What you have to do: Below are records; copy every line among them that contains the word "target".

Given records:
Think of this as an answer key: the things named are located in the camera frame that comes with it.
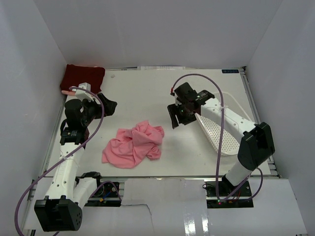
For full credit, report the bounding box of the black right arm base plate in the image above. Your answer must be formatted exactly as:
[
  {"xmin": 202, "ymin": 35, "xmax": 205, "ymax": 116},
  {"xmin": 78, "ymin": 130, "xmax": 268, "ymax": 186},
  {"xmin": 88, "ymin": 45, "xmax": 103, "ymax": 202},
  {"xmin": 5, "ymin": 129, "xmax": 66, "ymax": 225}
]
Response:
[{"xmin": 203, "ymin": 179, "xmax": 254, "ymax": 209}]

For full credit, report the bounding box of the blue table label sticker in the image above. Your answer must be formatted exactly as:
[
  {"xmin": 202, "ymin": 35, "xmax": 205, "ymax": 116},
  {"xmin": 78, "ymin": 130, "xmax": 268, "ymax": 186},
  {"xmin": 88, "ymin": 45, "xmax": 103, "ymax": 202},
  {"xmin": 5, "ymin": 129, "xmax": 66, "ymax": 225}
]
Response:
[{"xmin": 221, "ymin": 69, "xmax": 239, "ymax": 74}]

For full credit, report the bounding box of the white paper strip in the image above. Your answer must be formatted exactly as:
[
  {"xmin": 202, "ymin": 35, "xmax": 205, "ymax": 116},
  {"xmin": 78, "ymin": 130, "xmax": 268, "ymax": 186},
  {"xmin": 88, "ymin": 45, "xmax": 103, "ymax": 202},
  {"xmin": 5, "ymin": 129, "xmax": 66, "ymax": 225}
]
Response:
[{"xmin": 137, "ymin": 66, "xmax": 186, "ymax": 70}]

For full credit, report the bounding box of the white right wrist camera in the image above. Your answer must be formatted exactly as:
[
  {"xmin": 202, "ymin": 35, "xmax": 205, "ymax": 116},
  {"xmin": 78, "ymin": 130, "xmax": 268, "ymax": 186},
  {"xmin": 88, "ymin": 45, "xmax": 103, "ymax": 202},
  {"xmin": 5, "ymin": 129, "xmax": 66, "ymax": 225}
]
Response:
[{"xmin": 170, "ymin": 88, "xmax": 182, "ymax": 106}]

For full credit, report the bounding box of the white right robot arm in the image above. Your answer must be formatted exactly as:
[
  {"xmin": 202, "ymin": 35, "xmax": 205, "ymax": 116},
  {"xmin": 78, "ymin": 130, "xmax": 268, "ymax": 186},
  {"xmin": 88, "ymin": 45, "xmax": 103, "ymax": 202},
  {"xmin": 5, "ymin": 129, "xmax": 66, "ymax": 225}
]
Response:
[{"xmin": 167, "ymin": 82, "xmax": 275, "ymax": 189}]

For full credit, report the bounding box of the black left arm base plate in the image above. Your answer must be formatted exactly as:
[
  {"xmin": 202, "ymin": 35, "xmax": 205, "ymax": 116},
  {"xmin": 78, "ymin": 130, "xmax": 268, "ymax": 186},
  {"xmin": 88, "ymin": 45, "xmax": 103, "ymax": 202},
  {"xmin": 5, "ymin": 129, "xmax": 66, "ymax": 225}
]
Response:
[{"xmin": 85, "ymin": 182, "xmax": 124, "ymax": 207}]

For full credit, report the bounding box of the white perforated plastic basket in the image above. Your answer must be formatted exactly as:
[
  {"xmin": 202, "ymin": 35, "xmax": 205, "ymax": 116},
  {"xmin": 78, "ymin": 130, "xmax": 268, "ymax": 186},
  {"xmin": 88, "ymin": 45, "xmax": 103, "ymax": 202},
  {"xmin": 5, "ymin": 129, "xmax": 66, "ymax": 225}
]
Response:
[{"xmin": 195, "ymin": 92, "xmax": 252, "ymax": 156}]

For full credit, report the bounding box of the folded light pink t-shirt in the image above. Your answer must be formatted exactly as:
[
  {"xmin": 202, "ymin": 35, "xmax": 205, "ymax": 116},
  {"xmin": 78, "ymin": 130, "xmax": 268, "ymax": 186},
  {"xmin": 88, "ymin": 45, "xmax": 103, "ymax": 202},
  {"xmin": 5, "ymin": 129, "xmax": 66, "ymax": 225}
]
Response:
[{"xmin": 62, "ymin": 90, "xmax": 75, "ymax": 96}]

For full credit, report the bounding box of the folded dark red t-shirt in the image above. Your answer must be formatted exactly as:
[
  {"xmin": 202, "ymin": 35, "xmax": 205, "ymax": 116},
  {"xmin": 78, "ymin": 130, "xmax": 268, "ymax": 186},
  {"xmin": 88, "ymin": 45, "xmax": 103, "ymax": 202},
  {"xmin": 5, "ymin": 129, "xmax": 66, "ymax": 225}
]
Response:
[{"xmin": 60, "ymin": 64, "xmax": 105, "ymax": 94}]

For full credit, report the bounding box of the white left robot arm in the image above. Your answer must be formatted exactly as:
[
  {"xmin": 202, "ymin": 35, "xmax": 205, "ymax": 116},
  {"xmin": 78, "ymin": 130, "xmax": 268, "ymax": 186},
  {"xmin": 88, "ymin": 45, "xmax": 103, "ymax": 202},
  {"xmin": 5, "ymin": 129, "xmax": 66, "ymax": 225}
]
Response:
[{"xmin": 34, "ymin": 91, "xmax": 117, "ymax": 232}]

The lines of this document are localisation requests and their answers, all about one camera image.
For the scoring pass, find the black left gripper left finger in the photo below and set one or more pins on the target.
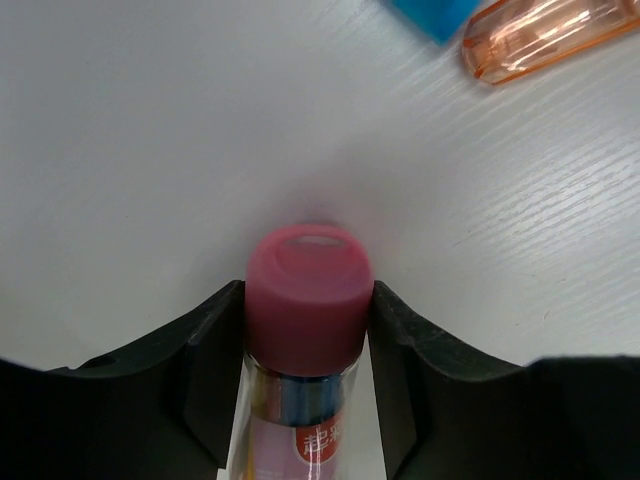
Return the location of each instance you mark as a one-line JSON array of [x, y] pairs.
[[160, 407]]

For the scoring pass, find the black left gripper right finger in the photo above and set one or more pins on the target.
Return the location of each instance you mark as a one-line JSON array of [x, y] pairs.
[[450, 411]]

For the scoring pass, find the blue-capped black highlighter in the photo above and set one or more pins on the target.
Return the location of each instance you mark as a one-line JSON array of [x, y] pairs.
[[435, 20]]

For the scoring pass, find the pink-capped clear pencil tube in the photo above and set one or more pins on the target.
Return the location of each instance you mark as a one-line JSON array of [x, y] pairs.
[[308, 290]]

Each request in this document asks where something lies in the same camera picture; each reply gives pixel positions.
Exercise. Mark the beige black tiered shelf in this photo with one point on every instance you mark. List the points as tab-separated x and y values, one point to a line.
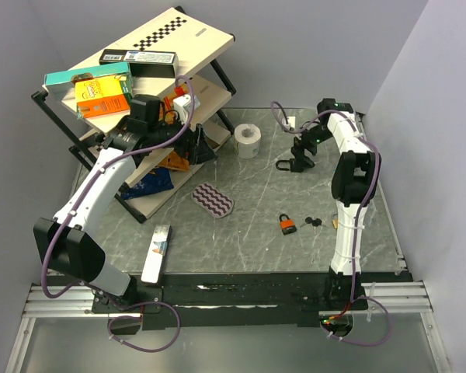
197	45

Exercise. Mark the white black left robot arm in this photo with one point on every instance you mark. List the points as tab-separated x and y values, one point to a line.
65	241

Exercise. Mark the teal long box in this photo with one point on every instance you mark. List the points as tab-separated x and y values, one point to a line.
61	84

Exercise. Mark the orange yellow box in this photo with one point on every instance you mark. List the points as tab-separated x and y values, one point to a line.
103	95

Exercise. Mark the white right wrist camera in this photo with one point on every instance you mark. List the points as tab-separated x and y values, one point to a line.
291	123

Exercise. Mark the brass padlock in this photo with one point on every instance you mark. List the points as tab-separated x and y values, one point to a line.
335	221

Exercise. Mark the white toothpaste box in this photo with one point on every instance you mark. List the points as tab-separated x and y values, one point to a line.
156	254

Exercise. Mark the black padlock with keys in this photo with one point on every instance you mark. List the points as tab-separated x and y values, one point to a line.
294	165

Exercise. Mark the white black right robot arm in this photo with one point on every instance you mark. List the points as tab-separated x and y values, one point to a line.
353	187

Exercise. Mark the black white long box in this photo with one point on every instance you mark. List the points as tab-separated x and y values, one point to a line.
144	64

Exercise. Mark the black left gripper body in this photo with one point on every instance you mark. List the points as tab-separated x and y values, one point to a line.
185	147

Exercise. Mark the orange snack bag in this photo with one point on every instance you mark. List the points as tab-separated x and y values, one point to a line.
175	162

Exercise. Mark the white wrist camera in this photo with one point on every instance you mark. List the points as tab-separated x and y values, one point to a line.
291	123
181	103

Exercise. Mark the blue snack bag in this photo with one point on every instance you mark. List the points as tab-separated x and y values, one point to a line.
158	180

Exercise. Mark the white toilet paper roll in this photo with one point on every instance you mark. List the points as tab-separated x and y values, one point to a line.
247	141

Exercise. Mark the black headed keys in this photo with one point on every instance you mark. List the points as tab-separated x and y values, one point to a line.
315	223

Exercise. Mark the aluminium frame rail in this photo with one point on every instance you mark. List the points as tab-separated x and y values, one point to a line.
401	297

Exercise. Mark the orange black padlock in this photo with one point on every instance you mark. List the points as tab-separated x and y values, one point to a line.
287	225

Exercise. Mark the pink striped sponge pad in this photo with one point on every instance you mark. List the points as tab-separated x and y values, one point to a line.
212	200

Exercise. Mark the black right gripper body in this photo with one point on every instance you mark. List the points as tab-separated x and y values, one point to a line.
310	139

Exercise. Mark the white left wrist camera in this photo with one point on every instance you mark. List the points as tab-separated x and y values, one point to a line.
181	103

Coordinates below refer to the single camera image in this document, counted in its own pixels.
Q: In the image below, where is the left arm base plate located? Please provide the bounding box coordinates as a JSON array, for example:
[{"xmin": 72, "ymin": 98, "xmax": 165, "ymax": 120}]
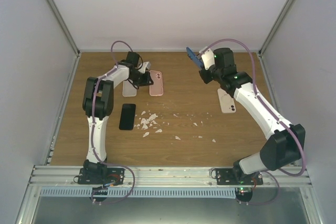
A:
[{"xmin": 74, "ymin": 160, "xmax": 125, "ymax": 186}]

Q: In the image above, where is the aluminium front rail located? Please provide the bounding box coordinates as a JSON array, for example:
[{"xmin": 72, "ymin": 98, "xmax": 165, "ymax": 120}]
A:
[{"xmin": 28, "ymin": 166, "xmax": 312, "ymax": 188}]

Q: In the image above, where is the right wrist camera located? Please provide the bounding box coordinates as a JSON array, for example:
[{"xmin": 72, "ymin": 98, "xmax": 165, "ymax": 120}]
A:
[{"xmin": 199, "ymin": 48, "xmax": 215, "ymax": 70}]

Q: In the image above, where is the black phone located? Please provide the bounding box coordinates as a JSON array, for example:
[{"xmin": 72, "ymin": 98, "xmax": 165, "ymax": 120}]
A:
[{"xmin": 119, "ymin": 103, "xmax": 136, "ymax": 131}]

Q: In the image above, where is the blue phone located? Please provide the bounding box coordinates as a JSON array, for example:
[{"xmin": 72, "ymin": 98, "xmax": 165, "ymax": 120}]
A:
[{"xmin": 186, "ymin": 47, "xmax": 204, "ymax": 69}]

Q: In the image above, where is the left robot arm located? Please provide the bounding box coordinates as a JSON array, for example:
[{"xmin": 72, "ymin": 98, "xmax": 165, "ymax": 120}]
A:
[{"xmin": 82, "ymin": 51, "xmax": 154, "ymax": 184}]

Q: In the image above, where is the slotted cable duct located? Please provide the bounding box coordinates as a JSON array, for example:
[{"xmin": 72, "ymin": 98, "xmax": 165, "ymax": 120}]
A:
[{"xmin": 40, "ymin": 187, "xmax": 236, "ymax": 199}]

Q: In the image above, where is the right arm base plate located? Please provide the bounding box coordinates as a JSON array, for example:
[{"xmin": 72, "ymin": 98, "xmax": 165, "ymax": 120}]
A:
[{"xmin": 209, "ymin": 168, "xmax": 264, "ymax": 186}]

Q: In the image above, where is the cream cased phone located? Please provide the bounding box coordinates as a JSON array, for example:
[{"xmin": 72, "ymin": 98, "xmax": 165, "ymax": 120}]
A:
[{"xmin": 217, "ymin": 88, "xmax": 236, "ymax": 114}]

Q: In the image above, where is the white debris pile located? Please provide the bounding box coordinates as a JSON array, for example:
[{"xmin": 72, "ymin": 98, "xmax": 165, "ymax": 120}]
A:
[{"xmin": 131, "ymin": 111, "xmax": 163, "ymax": 138}]

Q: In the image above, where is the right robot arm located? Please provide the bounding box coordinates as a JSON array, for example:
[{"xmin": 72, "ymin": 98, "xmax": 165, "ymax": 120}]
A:
[{"xmin": 197, "ymin": 48, "xmax": 306, "ymax": 185}]

Answer to this problem:
For the scoring pass, find the black left gripper left finger in the photo below and set one or more pins on the target.
For the scoring pass, find the black left gripper right finger in the photo above and set one or more pins on the target.
For the scoring pass, find the blue-capped black highlighter in the photo above and set one or more pins on the target.
For the scoring pass, find the pink-capped clear pencil tube in the photo above and set one or more pins on the target.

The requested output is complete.